Bagikan:

JAKARTA - China berencana untuk meningkatkan kekuatan komputasi negara tersebut lebih dari 50% hingga tahun 2025. Rencana ini dirilis oleh pihak berwenang negeri Tirai Bambu itu pada Senin, 9 Oktober.

Hal ini terjadi seiring dengan meningkatnya persaingan antara China dan Amerika Serikat di berbagai bidang teknologi tinggi. Mulai dari semikonduktor, superkomputer, hingga kecerdasan buatan (AI), termasuk kendali ekspor Amerika Serikat terhadap peralatan pembuatan chip ke China.

Rencana ini dirilis oleh enam departemen di Beijing, termasuk Kementerian Industri dan Teknologi Informasi (MIIT), yang menetapkan target untuk kekuatan komputasi total China mencapai 300 EFLOPS pada tahun 2025. EFLOPS setara dengan satu kuadriliun operasi titik mengambang per detik dan digunakan untuk mengukur kecepatan komputer.

Pada Agustus lalu, MIIT mengungkapkan bahwa kekuatan komputasi China mencapai 197 EFLOPS pada tahun ini, naik dari 180 EFLOPS pada tahun 2022. Kementerian ini menyebutkan bahwa China menempati peringkat kedua setelah Amerika Serikat, tetapi tidak memberikan detail tentang kekuatan komputasi Amerika Serikat yang diacu.

Karena pelatihan AI membutuhkan sejumlah besar perhitungan, upaya untuk meningkatkan pasokan kekuatan komputasi semakin menjadi fokus bagi Beijing.

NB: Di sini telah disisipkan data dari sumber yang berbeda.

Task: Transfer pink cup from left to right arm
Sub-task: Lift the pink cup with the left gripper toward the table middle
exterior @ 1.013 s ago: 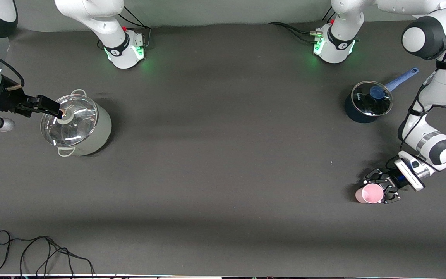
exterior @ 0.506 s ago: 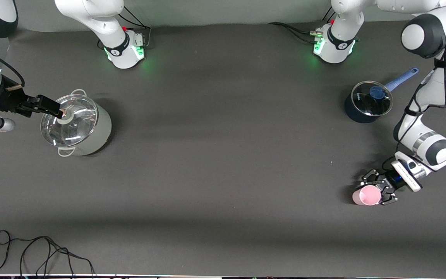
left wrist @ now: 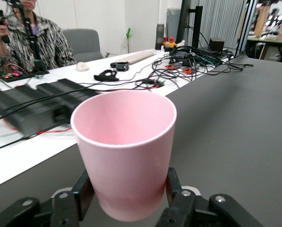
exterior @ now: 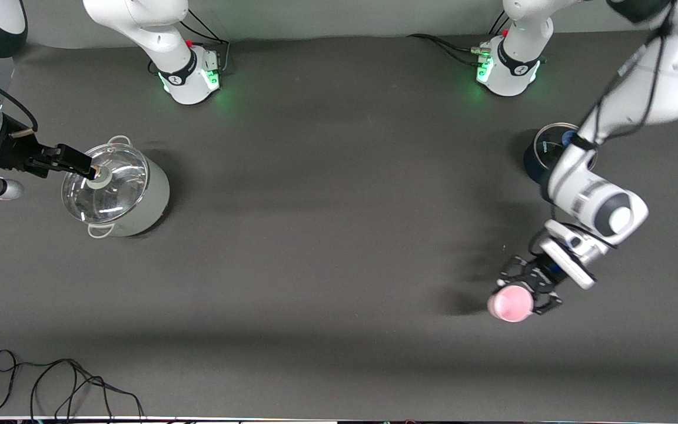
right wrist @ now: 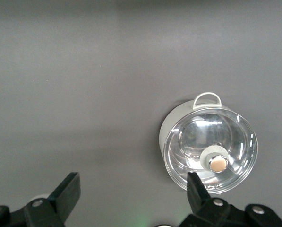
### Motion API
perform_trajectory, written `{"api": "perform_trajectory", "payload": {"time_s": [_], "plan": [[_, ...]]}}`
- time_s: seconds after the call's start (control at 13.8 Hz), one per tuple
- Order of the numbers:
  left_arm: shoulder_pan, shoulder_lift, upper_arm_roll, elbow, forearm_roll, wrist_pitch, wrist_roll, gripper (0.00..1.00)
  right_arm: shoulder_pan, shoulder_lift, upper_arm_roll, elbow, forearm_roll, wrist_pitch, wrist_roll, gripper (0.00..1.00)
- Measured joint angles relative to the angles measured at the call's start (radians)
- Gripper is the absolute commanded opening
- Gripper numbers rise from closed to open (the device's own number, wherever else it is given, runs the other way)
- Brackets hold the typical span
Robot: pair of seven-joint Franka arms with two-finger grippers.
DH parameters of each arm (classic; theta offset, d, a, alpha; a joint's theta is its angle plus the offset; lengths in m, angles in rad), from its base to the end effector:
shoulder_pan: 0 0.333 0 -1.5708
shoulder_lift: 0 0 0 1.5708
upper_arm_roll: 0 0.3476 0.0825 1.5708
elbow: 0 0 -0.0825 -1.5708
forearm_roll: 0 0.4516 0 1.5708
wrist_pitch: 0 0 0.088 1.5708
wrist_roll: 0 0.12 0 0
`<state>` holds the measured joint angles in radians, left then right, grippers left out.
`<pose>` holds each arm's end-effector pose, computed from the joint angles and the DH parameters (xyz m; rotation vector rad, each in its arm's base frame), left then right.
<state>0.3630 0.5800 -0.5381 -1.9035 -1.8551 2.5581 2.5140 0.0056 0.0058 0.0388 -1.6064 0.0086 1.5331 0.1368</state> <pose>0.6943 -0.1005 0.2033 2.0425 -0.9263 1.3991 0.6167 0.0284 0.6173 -3.1341 0.1449 0.1249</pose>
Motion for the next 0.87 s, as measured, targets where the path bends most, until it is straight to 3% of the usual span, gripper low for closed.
{"api": "perform_trajectory", "payload": {"time_s": [0.29,0.51,0.72,0.87], "plan": [[-0.006,-0.201,-0.259,-0.128,-0.247,0.188,0.001,0.28,-0.001,0.000,-0.038,0.000,0.000,-0.008,-0.002,1.00],[-0.030,-0.309,-0.430,-0.157,-0.388,0.286,0.001,0.28,-0.002,0.000,-0.048,0.001,0.000,-0.008,-0.003,0.96],[-0.078,-0.385,-0.526,-0.148,-0.457,0.353,-0.035,0.28,-0.001,0.000,-0.043,0.002,0.031,-0.008,0.097,0.96],[-0.132,-0.415,-0.544,-0.105,-0.458,0.438,-0.104,0.28,0.003,-0.001,-0.038,0.005,0.100,-0.008,0.241,0.96]]}}
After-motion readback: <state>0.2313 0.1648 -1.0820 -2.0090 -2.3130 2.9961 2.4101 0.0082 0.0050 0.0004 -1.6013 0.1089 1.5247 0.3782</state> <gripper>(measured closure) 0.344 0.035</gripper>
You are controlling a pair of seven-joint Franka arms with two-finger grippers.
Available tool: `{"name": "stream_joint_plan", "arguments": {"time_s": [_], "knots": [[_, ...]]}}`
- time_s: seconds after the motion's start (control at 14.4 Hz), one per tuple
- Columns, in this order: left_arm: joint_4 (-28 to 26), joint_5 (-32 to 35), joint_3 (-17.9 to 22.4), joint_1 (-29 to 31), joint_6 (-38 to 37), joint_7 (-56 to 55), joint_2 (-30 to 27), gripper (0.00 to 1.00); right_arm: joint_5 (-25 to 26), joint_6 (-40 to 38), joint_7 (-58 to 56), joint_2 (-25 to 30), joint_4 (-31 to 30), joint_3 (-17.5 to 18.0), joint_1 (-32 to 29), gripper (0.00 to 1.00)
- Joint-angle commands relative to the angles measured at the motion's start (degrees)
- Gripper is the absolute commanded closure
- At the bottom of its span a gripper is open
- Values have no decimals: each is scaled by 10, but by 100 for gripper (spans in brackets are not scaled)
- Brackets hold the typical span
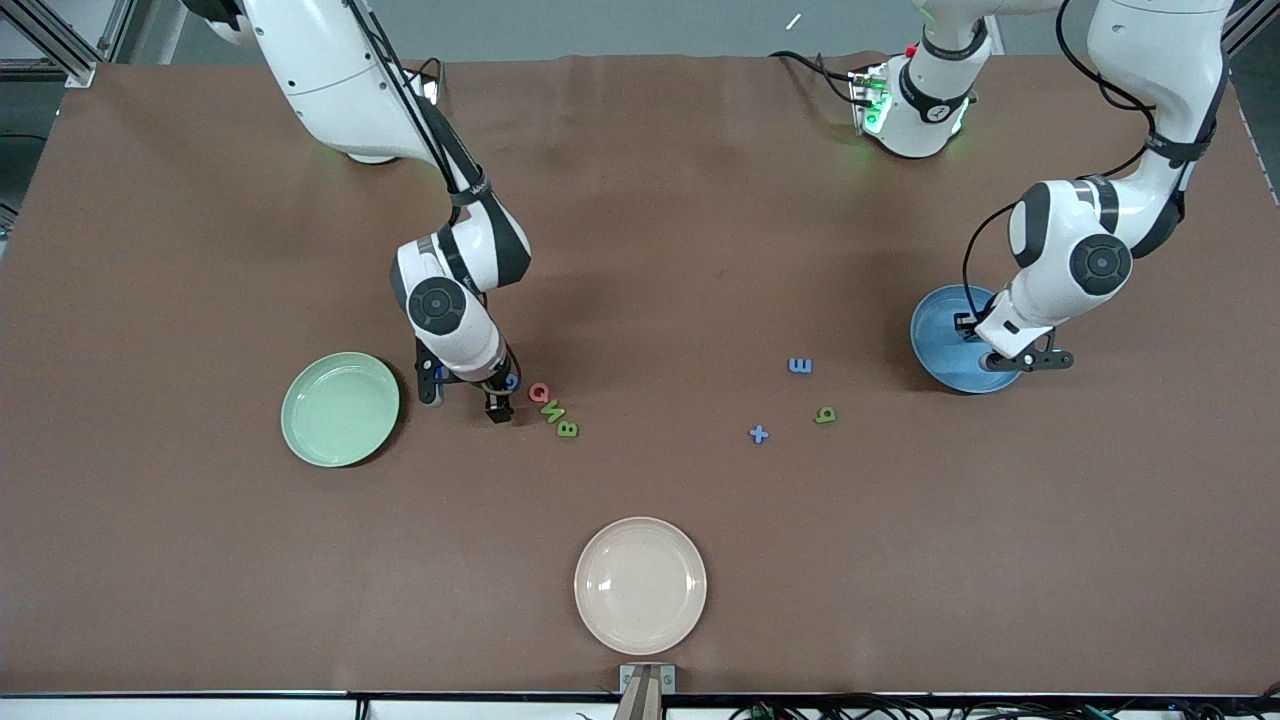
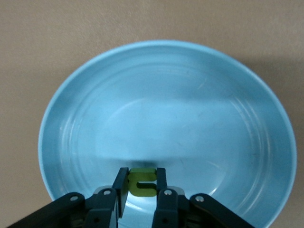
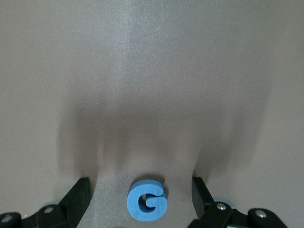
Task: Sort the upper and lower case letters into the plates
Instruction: 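Drop the c into the blue plate while the right gripper carries G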
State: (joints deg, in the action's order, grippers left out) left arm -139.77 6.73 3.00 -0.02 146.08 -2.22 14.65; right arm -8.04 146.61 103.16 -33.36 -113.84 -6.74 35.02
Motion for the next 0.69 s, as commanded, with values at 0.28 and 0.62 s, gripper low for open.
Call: {"name": "stream_joint_plan", "arguments": {"time_s": [0.28,0.62], "knots": [[-8,8,-11,8,-4,14,-36,10,-7,-11,9,8,-16,-5,18,33],[90,-20,-74,4,-80,-14,-26,1,-7,-11,6,8,-19,-6,13,89]]}}
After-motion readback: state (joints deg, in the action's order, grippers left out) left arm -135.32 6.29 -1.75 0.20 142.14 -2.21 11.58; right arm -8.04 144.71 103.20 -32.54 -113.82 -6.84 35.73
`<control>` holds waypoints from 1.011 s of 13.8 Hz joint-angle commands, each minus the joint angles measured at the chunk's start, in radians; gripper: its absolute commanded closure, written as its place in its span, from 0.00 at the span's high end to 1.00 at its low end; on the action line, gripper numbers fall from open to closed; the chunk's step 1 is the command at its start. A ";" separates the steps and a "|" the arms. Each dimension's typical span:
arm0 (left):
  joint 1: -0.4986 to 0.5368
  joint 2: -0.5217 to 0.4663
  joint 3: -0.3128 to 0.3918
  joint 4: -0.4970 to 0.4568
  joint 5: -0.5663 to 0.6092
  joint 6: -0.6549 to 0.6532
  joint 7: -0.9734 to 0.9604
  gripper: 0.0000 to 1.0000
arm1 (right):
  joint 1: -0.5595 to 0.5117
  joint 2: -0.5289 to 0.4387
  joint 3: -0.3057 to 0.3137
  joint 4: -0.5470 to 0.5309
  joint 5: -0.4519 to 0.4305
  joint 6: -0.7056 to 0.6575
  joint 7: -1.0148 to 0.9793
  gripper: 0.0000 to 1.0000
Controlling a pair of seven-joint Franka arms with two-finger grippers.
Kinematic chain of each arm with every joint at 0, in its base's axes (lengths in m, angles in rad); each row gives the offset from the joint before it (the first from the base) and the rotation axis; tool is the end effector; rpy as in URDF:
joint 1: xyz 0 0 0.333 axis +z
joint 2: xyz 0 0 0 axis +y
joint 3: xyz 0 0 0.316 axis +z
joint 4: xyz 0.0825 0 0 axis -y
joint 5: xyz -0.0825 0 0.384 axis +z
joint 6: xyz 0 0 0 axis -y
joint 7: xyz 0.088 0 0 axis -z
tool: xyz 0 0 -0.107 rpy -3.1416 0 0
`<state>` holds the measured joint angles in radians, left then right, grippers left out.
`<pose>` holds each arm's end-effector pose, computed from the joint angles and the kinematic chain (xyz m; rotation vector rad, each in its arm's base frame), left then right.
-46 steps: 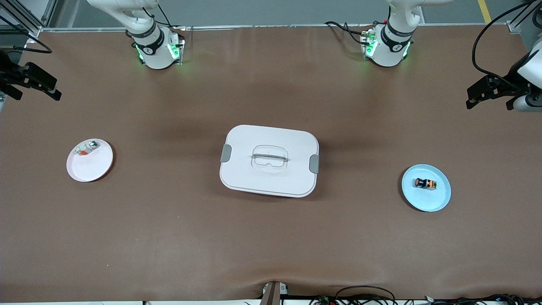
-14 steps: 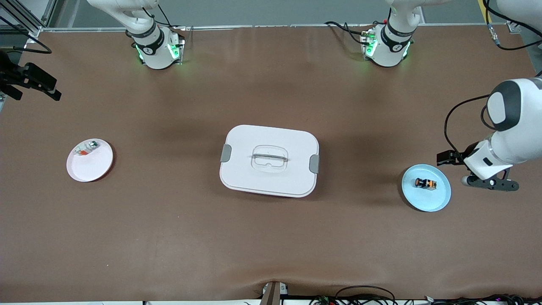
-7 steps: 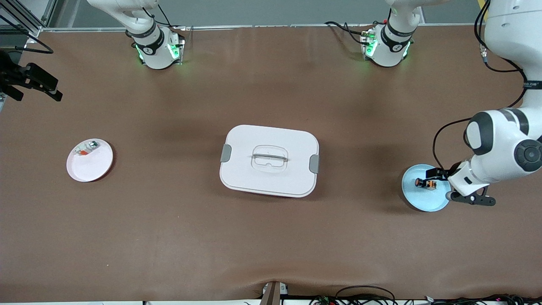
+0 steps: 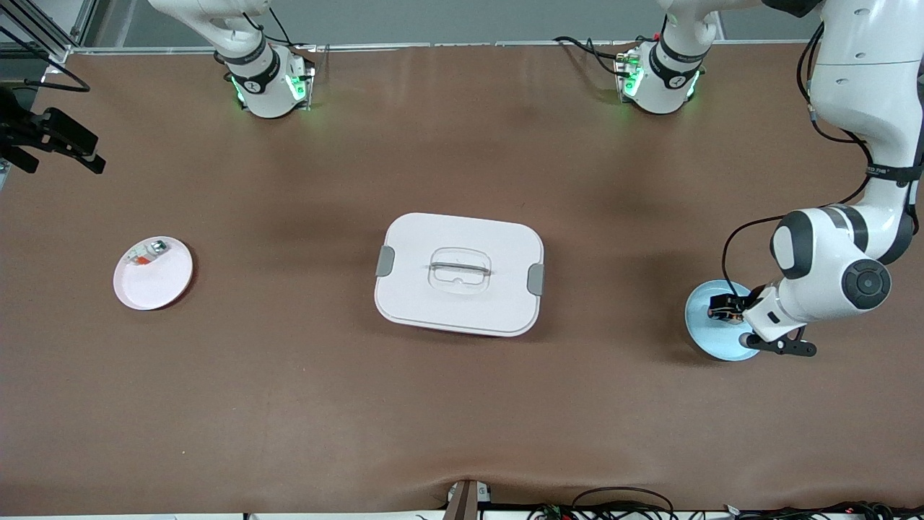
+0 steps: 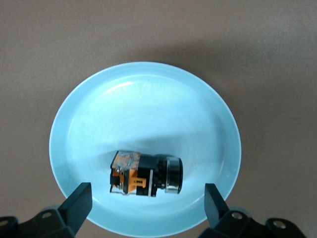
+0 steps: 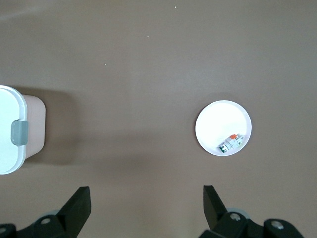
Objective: Transfer orange switch to right arm and place
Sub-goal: 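Reach the left gripper down to the orange switch on the blue plate, then close the left gripper on the orange switch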
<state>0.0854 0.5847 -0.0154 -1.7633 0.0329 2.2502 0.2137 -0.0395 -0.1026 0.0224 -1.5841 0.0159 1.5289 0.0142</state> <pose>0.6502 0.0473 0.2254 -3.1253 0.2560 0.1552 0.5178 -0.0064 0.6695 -3.1269 0.0474 -0.0741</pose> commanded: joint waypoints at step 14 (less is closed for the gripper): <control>0.007 0.084 -0.002 0.019 0.021 0.071 0.021 1.00 | -0.011 -0.014 0.010 -0.007 0.006 0.023 0.010 1.00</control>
<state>0.0858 0.6613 -0.0153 -1.7493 0.0336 2.3144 0.2162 -0.0395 -0.1026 0.0221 -1.5841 0.0159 1.5434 0.0142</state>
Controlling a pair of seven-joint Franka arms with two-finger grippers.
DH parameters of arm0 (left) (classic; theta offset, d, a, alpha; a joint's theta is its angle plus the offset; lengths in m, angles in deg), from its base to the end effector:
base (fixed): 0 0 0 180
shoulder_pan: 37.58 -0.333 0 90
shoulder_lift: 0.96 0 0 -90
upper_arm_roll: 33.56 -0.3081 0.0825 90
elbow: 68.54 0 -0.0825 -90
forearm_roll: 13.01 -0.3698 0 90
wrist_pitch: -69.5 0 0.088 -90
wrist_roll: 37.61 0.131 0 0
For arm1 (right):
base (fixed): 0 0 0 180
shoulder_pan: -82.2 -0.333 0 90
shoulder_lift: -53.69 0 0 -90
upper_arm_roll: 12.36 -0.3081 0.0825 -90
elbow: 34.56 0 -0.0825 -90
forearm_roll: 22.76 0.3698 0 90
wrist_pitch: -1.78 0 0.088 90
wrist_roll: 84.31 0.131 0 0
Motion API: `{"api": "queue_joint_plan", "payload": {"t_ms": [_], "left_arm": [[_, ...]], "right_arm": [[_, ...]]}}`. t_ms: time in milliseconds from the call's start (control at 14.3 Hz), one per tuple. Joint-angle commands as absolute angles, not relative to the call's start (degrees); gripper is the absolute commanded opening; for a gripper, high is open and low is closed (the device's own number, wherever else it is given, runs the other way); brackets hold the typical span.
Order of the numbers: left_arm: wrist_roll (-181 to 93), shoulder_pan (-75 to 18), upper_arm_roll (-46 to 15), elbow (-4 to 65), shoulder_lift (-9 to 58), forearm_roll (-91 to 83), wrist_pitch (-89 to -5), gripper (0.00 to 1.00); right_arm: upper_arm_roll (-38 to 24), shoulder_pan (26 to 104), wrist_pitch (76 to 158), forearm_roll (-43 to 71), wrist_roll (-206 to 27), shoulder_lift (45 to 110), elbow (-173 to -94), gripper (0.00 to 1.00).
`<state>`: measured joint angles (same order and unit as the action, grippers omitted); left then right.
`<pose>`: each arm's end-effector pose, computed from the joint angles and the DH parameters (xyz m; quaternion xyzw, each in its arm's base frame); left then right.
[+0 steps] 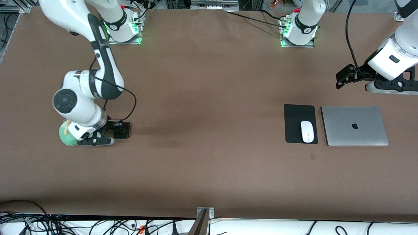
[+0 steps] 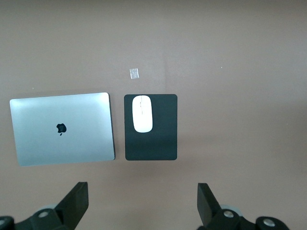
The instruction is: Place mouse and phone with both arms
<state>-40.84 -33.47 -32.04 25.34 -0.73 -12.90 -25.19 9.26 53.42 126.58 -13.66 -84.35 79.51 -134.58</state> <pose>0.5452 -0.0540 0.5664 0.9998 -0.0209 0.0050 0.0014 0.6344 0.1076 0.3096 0.9992 0.0357 0.0097 0.0144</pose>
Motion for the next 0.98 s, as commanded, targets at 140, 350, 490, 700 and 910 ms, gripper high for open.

Menurut sebuah kiriman blog Google bulan lalu, model AI generatif kelas atas di dunia "akan memerlukan puluhan EFLOPS kecerdasan buatan superkomputer untuk menjaga waktu pelatihan selama beberapa minggu atau kurang."

Menurut rencana tersebut, China berencana untuk membangun lebih banyak pusat data di seluruh negeri untuk memudahkan akses bisnis ke kekuatan komputasi.

Demikian pula, untuk memenuhi kebutuhan industri AI yang berkembang pesat, Beijing juga berencana untuk meningkatkan infrastruktur komputasi di wilayah barat China.

Provinsi-provinsi di China yang luas tetapi kurang berpenduduk, seperti Guizhou di barat daya, telah lama ditugaskan untuk mendirikan pusat data besar guna menyokong internet negara itu. Sebagai contoh, Apple telah mendirikan pusat data di Guizhou dengan mitra lokal untuk melayani pengguna di negara itu.

Fokus lainnya adalah untuk meningkatkan kecepatan dan efisiensi jaringan komputasi. Rencana tersebut menyatakan bahwa kecepatan transmisi antara fasilitas komputasi kritis tidak boleh memiliki latensi lebih dari 5 milidetik.